A spokesperson for Shellharbour Council said that the six proposed options were put forward to the community to ensure that all possibilities were covered.

Ms Danielle says that she and other residents just cant understand why three of the options were even included in the proposals, because they fly directly in the face of councils own acknowledgement of the need to protect the ecologically endangered area.

It seems like a grand hypocrisy for Council to now be proposing to destroy the ecology of an area that only a short time ago they were committed to protecting, Ms Oliver said.

Ms Oliver claims that even recommendations made by the Department of Natural Resources to Shellharbour Council in June 2005 did not support any form of Shared Use foreshore pathway at all in the area north from Kanahooka St to Shearwater Boulevarde.

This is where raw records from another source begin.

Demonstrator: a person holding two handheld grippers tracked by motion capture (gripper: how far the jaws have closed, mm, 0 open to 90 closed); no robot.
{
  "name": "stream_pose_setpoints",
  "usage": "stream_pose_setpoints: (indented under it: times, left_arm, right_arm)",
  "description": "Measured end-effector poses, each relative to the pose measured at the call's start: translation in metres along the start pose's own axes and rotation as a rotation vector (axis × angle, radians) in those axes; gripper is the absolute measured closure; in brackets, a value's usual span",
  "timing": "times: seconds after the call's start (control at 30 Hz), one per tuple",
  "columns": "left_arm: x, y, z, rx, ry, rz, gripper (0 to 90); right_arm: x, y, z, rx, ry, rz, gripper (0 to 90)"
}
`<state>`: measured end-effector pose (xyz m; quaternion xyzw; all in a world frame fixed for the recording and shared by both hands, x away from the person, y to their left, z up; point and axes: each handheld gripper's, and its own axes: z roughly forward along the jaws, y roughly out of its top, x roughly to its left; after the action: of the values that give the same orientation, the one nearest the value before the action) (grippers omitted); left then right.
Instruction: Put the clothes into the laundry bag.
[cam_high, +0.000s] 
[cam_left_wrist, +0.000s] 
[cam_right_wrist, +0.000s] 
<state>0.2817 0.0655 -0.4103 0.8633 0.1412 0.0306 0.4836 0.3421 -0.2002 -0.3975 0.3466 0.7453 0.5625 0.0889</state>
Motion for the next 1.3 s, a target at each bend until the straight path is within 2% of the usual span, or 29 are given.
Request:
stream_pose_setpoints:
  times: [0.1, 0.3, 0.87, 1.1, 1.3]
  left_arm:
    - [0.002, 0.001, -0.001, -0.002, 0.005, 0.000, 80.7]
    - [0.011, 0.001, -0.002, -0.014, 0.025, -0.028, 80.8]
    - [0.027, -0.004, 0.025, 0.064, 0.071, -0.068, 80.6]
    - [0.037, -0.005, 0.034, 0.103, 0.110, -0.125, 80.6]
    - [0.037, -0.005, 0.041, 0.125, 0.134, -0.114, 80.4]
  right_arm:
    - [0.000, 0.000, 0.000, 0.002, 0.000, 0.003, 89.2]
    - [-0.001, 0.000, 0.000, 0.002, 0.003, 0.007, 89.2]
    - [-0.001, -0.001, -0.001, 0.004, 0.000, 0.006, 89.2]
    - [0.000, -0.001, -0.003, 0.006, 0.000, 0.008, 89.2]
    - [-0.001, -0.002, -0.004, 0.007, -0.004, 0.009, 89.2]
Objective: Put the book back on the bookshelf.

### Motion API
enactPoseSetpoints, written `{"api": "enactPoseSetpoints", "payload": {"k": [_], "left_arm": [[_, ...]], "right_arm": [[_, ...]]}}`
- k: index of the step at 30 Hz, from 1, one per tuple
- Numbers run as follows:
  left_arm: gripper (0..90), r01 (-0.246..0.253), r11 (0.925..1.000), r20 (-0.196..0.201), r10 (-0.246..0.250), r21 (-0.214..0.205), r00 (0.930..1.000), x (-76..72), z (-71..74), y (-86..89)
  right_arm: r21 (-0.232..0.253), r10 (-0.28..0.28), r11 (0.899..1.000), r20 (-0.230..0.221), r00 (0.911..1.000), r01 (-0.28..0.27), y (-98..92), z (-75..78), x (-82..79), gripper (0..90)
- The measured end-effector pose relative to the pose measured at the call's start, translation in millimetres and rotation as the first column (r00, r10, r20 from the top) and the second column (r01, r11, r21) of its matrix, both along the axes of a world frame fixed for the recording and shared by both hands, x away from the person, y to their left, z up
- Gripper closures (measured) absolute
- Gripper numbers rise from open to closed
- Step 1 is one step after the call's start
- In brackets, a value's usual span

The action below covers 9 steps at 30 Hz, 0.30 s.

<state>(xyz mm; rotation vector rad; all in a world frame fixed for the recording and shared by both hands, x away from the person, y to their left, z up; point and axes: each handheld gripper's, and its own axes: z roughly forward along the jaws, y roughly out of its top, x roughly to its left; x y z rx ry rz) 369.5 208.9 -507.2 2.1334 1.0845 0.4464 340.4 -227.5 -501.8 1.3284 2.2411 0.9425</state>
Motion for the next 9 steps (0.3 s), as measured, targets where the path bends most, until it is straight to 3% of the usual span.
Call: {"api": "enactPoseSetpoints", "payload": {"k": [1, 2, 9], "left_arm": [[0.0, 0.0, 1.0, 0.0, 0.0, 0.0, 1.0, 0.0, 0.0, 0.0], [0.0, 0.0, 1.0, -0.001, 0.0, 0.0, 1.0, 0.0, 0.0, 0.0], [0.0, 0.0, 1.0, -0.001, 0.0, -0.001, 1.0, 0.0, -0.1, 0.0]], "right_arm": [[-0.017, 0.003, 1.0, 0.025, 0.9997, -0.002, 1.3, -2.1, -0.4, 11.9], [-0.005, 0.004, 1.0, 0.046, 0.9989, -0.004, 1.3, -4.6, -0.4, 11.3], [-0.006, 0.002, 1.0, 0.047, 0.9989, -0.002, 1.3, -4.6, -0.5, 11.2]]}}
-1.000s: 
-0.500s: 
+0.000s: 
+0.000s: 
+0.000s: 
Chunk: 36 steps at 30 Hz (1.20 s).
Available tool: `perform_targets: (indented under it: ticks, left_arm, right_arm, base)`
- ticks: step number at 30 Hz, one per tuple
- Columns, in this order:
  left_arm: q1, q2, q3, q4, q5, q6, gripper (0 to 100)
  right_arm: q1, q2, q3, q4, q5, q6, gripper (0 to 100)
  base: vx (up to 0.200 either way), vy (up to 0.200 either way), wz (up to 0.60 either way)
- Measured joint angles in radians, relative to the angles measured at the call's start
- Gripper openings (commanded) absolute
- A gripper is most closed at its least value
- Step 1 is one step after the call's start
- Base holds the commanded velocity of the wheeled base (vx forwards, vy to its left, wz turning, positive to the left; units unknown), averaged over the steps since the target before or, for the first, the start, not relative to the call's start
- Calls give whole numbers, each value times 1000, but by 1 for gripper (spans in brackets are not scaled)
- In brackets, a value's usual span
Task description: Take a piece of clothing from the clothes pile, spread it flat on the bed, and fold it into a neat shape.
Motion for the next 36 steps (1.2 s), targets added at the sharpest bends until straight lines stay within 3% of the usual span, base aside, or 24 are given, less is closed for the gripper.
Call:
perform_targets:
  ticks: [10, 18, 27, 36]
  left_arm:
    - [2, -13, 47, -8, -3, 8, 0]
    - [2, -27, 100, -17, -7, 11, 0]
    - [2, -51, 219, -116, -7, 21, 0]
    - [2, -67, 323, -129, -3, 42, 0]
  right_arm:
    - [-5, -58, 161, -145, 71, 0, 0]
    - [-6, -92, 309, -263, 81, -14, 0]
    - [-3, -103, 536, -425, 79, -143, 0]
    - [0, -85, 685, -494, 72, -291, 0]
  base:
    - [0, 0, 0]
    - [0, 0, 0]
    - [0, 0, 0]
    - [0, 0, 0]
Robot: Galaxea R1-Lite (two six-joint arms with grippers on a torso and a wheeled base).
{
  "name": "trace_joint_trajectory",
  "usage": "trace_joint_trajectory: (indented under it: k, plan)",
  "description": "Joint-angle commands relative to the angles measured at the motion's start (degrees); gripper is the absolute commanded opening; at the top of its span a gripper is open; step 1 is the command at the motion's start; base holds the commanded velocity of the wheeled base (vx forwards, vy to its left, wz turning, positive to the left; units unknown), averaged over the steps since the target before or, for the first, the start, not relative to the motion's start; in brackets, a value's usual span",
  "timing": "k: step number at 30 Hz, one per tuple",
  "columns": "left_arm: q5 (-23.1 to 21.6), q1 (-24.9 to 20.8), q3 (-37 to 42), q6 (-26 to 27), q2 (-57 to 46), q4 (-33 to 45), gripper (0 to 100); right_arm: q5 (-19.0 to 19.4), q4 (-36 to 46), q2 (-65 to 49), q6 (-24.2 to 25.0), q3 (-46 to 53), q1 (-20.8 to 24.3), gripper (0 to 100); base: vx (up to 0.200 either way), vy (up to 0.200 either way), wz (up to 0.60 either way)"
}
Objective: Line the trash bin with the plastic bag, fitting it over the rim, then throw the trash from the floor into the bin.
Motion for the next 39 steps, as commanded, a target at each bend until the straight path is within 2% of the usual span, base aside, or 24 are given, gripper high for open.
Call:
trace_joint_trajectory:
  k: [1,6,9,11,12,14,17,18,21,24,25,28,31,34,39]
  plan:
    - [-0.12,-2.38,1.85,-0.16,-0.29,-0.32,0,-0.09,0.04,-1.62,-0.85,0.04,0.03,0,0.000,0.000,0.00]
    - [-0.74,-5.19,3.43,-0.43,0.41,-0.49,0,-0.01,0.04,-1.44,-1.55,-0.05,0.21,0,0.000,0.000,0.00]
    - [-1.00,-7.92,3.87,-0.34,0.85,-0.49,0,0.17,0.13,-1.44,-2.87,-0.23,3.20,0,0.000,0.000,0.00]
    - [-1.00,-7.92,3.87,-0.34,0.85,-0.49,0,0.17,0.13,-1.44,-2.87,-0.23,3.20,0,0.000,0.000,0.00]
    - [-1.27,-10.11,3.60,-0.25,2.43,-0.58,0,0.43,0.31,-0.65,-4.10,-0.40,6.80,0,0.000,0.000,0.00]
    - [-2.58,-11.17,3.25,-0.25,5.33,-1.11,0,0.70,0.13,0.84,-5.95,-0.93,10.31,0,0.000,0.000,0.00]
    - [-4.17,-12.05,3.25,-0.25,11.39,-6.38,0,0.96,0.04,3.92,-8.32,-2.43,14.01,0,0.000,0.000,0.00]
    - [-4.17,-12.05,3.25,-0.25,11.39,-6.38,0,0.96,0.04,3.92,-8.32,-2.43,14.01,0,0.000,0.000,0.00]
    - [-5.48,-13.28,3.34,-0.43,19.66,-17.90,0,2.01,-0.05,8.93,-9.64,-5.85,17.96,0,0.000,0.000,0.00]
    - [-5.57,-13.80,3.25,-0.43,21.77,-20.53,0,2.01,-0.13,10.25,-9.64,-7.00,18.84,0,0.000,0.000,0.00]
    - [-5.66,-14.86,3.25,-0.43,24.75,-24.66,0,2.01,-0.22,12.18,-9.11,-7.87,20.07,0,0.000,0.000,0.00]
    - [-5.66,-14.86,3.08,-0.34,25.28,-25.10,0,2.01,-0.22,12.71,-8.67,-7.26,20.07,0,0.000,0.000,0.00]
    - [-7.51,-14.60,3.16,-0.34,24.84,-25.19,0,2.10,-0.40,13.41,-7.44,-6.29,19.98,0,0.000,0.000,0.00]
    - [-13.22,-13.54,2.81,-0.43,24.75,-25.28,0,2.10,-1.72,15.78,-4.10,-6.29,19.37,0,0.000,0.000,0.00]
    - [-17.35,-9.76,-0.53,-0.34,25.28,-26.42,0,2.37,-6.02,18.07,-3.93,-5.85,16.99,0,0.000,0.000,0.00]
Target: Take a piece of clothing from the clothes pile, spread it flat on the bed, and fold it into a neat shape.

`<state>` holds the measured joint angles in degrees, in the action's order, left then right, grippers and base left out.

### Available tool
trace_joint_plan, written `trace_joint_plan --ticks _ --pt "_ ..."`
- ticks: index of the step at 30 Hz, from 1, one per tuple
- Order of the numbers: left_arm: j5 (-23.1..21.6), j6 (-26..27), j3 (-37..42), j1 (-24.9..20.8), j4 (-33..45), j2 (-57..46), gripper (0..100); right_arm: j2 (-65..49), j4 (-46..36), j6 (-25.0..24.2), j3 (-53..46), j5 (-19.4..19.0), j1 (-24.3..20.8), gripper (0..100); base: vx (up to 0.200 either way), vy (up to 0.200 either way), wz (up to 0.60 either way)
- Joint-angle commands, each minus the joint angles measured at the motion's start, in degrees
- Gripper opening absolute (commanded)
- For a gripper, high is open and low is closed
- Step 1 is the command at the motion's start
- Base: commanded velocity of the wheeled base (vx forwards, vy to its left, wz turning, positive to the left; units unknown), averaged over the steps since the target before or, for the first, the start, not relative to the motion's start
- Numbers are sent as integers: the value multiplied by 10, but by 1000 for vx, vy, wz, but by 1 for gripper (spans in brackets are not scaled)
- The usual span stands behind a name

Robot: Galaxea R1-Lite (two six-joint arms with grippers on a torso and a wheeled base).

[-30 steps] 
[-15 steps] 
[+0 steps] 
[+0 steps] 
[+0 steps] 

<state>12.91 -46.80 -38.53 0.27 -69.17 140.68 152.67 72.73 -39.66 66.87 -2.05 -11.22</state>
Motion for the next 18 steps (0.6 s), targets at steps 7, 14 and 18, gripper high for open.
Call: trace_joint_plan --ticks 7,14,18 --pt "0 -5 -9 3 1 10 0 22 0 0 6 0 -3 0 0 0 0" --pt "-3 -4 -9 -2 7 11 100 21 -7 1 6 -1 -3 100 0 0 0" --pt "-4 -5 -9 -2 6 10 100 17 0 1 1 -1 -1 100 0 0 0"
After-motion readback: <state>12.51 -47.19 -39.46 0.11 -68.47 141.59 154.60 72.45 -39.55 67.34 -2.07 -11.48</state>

Other environmental concerns expressed by residents include the impact that any of the three foreshore options would have on both land and water birds dependent on the areas ecology; the partial destruction of the Swamp Oak Floodplain Forest, listed as an ecologically sensitive community and the interference with and potential destruction of at least three sites of Aboriginal significance, including middens of scientific interest.

We are not against a shared use pathway, but lets put it somewhere where its useful, practical and does not destroy precious habitat areas, Ms Danielle said.

Any of the three on-road options are by far more environmentally sensitive, local pedestrian friendly and financially valid.

Shellharbour Councillor Geoff Rose, who attended the residents meeting has made an approach to Council to try to arrange for a public meeting to be held prior to the closing date for submissions of February 16, 2007.